Failure to hold fast to this truth has cost many a life, swept away in a fit of temporary disappointment. A neighbor of mine, a literary man, worked for four years on a novel, shipped it to market, then fell into despair during the weeks of waiting for a publisher to decide. One evening he drove his car into his garage, closed the door and started the engine.

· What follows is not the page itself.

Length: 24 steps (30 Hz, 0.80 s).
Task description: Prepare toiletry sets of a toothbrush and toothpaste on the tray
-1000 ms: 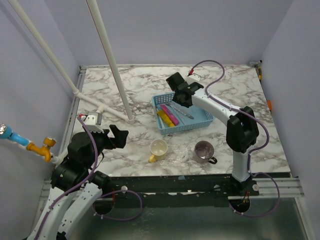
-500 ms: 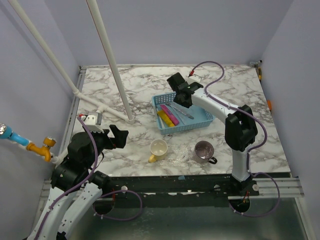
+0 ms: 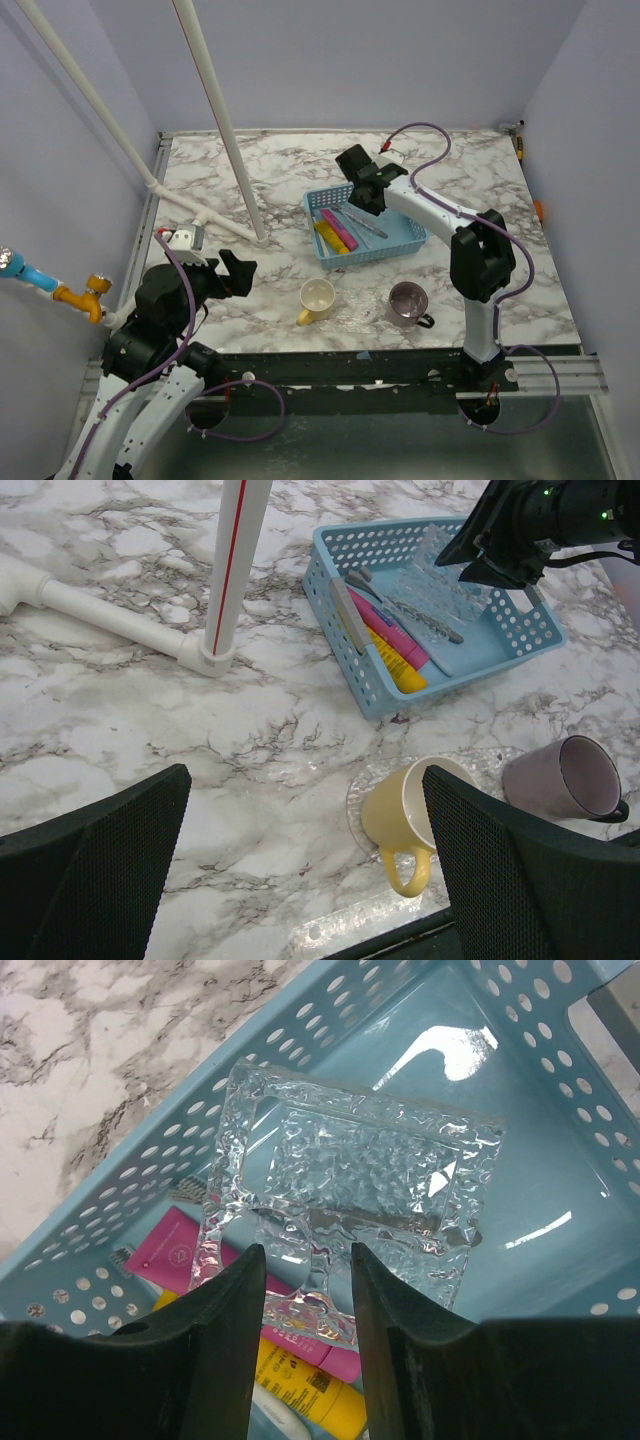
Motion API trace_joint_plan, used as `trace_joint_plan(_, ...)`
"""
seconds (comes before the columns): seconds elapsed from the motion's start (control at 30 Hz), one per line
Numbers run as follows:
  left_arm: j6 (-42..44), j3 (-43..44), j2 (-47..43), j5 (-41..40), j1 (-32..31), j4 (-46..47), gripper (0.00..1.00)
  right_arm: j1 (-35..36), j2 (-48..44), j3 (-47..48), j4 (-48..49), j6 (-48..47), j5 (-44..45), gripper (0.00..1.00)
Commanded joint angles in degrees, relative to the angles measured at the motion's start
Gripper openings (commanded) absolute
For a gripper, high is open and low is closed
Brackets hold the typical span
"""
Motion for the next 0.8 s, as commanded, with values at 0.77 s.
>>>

This widow and children are now living well on the royalties and movie rights-the book was an international success.

The $20,000 predicament described at the beginning of this article has given me a fine opportunity to "let events go to work on my side." For a week or so it looked like certain bankruptcy-I was obliged to "accept the things I cannot change." Then my principal creditor decided I was worth a gamble. He accepted a six-month note for most of the debt, providing a new supply of 24-hour periods for me to change the things I can and for events to go to work. On some day, presumably, it will be clear whether the survival of our little business is a "reasonable expectation" of that day. Either way, as long as we’re still on the plan, we’ll "know intuitively" what to do when the time comes.

Meanwhile we’re having some fine days, one at a time. With only a slight editing I can certify, after twelve years of testing, that the whole incredible promise is one come true. We have found a new freedom and a new happiness…Feelings of uselessness and self-pity…fears of people and of economic insecurity…do not overwhelm us. We intuitively know how to handle many situations which used to baffle us. Our whole attitude and outlook on life has changed. And changed immeasurably for the better.